▶ **Exercise prompt**: When a line below contains the word "pixels", copy that line.
** Opening Study material block **
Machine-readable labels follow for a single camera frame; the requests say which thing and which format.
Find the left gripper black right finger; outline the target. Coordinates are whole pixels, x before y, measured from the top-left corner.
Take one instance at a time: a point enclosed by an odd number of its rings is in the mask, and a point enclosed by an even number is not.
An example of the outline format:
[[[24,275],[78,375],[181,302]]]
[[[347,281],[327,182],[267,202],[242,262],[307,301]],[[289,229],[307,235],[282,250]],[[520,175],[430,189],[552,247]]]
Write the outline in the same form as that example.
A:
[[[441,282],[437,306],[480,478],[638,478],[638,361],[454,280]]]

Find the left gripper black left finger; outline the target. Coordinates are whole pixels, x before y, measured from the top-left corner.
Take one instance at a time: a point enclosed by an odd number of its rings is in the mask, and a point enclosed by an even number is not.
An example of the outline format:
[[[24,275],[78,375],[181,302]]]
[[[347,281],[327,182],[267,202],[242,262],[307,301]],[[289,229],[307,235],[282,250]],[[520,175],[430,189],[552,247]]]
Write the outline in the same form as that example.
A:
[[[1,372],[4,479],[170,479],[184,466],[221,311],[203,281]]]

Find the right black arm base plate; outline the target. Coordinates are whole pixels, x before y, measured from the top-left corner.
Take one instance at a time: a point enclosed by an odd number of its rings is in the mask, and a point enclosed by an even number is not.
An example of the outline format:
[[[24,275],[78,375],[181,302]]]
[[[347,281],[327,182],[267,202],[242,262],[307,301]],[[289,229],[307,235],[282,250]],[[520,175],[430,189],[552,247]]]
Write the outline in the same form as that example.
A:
** Closing Study material block **
▶ **Your solution**:
Find the left gripper black right finger; outline the target. Coordinates are whole pixels, x before y, measured from the top-left corner.
Find the left gripper black left finger; outline the target. Coordinates are whole pixels, x before y, measured from the top-left corner.
Find the right black arm base plate; outline the target. Coordinates are whole pixels, x before y, measured from the top-left corner.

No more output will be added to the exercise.